▸ **What the exercise asks**: In the listing below, a line holding "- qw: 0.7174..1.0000" and a line holding "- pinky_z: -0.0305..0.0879" mark the range. Retype both exactly, with all lines between them.

########################################

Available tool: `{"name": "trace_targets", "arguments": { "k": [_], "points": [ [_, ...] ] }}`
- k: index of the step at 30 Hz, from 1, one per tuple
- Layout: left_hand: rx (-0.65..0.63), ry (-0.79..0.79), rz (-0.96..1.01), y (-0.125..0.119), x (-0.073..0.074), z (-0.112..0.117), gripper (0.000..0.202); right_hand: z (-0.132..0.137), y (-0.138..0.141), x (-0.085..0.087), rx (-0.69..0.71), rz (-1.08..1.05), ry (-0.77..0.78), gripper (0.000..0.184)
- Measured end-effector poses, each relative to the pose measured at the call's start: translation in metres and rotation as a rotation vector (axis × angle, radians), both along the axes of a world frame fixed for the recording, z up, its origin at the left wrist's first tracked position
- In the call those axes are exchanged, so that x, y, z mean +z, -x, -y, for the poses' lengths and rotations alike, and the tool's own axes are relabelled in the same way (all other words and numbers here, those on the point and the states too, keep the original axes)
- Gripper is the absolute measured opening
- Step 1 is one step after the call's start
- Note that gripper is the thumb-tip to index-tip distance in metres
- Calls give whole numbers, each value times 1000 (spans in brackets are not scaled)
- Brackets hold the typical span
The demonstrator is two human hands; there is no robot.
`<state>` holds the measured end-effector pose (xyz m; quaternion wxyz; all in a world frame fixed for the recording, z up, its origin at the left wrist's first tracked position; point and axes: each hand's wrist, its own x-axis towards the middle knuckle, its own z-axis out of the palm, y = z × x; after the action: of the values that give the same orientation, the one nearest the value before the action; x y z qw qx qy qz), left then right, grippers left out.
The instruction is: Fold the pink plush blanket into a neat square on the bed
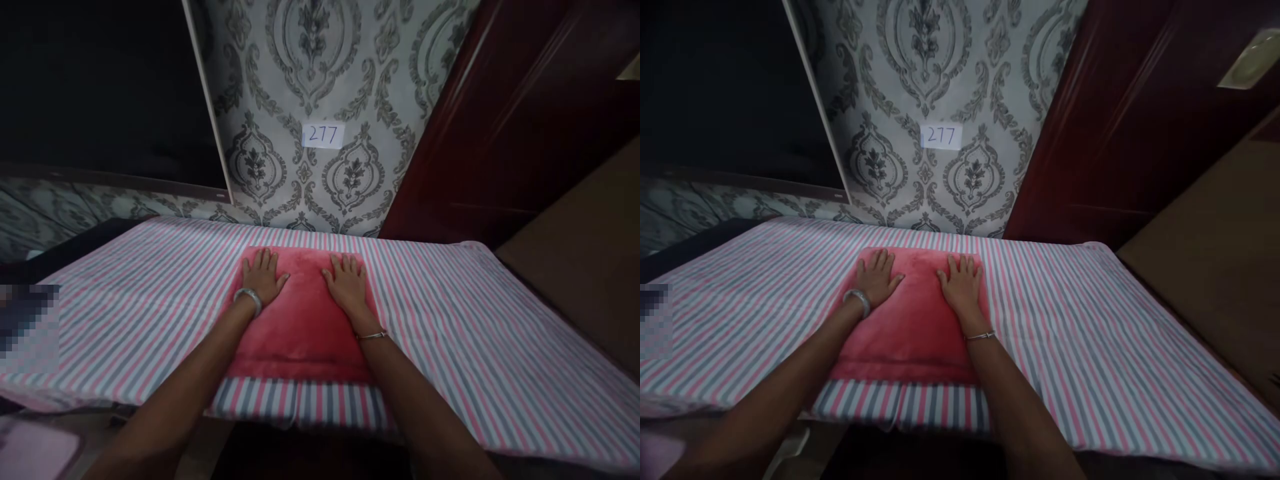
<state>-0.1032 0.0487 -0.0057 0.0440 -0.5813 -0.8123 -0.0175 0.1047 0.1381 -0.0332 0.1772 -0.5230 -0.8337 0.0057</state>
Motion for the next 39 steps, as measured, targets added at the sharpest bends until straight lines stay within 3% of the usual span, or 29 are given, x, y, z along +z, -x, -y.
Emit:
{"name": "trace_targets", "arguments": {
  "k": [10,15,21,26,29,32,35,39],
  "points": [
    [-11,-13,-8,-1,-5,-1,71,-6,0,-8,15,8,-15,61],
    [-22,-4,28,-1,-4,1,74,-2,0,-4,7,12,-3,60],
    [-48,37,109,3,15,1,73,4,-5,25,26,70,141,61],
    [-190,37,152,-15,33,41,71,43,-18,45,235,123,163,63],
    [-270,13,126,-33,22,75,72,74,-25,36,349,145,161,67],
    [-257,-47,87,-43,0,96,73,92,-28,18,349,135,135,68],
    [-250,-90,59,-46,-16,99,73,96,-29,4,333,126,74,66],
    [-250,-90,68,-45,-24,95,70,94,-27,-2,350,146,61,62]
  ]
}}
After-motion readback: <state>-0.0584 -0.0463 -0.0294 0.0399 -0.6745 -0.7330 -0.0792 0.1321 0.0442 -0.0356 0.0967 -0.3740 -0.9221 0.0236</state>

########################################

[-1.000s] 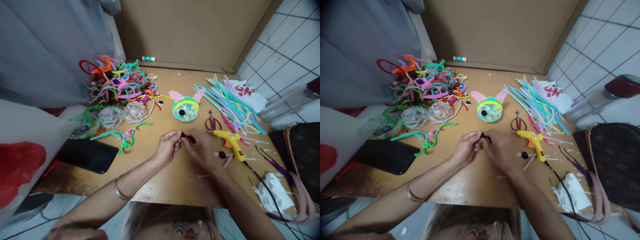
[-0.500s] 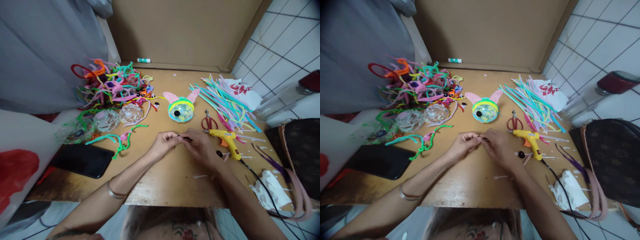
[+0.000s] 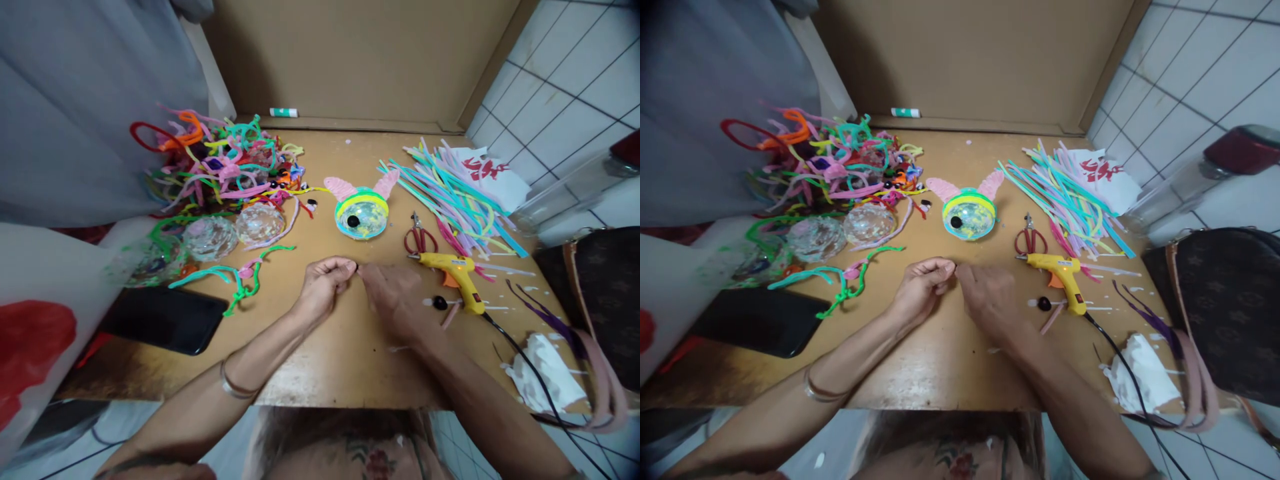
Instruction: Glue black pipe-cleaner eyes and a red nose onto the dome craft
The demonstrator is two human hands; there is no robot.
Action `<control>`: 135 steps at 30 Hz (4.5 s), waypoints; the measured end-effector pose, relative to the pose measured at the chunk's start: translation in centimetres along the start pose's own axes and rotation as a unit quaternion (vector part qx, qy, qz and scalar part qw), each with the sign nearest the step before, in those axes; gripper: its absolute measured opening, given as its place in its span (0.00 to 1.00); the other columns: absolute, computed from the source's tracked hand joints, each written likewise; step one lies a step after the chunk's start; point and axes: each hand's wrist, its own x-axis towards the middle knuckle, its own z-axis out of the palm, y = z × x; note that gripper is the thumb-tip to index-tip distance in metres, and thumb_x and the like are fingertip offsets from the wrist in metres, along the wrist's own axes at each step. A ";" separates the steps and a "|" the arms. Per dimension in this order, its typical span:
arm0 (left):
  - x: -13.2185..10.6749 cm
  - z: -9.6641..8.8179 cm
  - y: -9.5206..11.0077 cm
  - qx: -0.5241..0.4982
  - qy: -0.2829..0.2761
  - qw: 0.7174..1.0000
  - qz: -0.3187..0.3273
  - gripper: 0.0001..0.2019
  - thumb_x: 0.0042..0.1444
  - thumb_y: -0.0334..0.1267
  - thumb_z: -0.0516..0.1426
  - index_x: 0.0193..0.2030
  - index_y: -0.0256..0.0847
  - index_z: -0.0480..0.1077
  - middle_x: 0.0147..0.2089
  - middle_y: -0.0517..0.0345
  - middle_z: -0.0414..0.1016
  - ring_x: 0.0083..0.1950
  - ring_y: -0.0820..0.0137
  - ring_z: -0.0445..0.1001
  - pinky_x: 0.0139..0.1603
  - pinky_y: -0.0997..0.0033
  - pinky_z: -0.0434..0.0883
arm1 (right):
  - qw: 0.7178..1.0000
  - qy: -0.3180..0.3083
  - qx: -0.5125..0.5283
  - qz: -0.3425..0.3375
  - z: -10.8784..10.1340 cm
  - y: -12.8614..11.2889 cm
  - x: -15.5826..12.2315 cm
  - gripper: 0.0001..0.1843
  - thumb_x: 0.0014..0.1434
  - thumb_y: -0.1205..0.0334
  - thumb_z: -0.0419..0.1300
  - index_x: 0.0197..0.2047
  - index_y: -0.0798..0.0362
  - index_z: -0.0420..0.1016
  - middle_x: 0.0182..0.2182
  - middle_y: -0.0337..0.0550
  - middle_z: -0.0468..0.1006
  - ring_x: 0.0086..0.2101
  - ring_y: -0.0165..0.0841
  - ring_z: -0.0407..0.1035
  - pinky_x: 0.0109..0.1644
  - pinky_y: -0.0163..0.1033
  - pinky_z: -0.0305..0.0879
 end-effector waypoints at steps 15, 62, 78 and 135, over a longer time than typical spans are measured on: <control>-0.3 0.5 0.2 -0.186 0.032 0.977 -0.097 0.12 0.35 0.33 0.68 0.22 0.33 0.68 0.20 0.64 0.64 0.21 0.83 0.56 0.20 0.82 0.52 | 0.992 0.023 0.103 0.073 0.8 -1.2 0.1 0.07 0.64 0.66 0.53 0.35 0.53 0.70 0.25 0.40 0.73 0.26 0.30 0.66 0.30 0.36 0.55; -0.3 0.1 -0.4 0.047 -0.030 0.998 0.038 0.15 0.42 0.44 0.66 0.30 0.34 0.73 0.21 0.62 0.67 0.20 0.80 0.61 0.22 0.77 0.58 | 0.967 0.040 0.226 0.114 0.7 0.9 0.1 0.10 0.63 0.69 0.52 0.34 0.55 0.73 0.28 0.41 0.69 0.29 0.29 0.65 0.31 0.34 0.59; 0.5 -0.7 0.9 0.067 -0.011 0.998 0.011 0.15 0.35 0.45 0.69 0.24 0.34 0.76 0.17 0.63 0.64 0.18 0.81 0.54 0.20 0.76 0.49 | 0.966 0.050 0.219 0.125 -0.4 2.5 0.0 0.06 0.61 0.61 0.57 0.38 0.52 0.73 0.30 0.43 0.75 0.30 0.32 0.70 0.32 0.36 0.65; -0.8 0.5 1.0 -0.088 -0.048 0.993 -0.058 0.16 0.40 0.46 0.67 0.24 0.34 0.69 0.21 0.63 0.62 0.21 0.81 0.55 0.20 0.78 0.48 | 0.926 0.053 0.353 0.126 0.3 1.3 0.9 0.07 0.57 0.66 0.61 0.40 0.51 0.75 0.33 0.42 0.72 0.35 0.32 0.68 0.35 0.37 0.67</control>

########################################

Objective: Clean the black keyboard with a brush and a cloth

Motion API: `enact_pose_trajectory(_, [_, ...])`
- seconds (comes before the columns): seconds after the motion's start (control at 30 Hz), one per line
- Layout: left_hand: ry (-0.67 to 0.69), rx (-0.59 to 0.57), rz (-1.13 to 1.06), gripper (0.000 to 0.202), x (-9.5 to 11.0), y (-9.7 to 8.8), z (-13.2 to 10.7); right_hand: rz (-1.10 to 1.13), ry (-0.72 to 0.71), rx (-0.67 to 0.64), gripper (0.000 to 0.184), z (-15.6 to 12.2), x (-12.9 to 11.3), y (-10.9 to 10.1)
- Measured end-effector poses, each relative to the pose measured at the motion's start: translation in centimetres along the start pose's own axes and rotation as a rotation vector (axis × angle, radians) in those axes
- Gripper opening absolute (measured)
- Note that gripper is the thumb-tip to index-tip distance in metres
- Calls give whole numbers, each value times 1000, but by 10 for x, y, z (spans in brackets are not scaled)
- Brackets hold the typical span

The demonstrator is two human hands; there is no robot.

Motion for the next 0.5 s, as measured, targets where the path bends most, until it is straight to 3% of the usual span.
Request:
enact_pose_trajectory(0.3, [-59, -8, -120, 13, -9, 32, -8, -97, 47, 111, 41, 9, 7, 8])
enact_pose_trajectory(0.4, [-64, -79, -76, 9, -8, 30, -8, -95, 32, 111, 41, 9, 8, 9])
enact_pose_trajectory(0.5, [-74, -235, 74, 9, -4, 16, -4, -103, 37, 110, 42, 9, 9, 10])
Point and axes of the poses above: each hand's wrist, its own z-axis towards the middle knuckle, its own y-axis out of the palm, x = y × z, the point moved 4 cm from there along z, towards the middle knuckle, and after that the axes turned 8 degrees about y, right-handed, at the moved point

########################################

▸ **Task output**:
  - qw: 0.7174..1.0000
  - qz: -0.3187..0.3273
  - gripper: 0.0001..0.2019
  - thumb_x: 0.0042..0.1444
  - thumb_y: -0.0334..0.1267
  - thumb_z: -0.0516..0.1426
  - index_x: 0.0193..0.2030
  - index_y: -0.0256..0.0847
  - index_z: -0.0480..0.1077
  - middle_x: 0.0147..0.2089
  - middle_y: -0.0517..0.0345
  - middle_z: -0.0414..0.1016
  - ring_x: 0.0083..0.1950
  - ring_y: -0.0820..0.0137
  - ring_z: -0.0445..0.1001
  - pinky_x: 0.0139..0.1603
  - pinky_y: -0.0997..0.0033
  - pinky_z: -0.0434..0.0883
arm1 (right):
  - qw: 0.7178..1.0000
  - qy: -0.3180..0.3083
  - qx: -0.5125..0.5283
  - qz: -0.3425..0.3375
  - z: -10.8784..10.1340 cm
  - y: -12.8614..11.2889 cm
  - x: -15.5826..12.2315 cm
  - gripper: 0.0001..0.1843
  - thumb_x: 0.0014..0.1434
  - thumb_y: -0.1205..0.0334
  - thumb_z: -0.0419..0.1300
  - index_x: 0.0197..0.2047
  - index_y: -0.0798..0.0362
  - index_z: -0.0420..0.1016
  - middle_x: 0.0182..0.2182
  - middle_y: -0.0337..0.0550
  - middle_z: -0.0468..0.1006
  - ring_x: 0.0086..0.2101
  - ring_y: -0.0165..0.0841
  - ring_z: -0.0407..0.1035
  - pinky_x: 0.0109..0.1644
  - pinky_y: -0.0163..0.1033
  - pinky_z: -0.0305..0.0879

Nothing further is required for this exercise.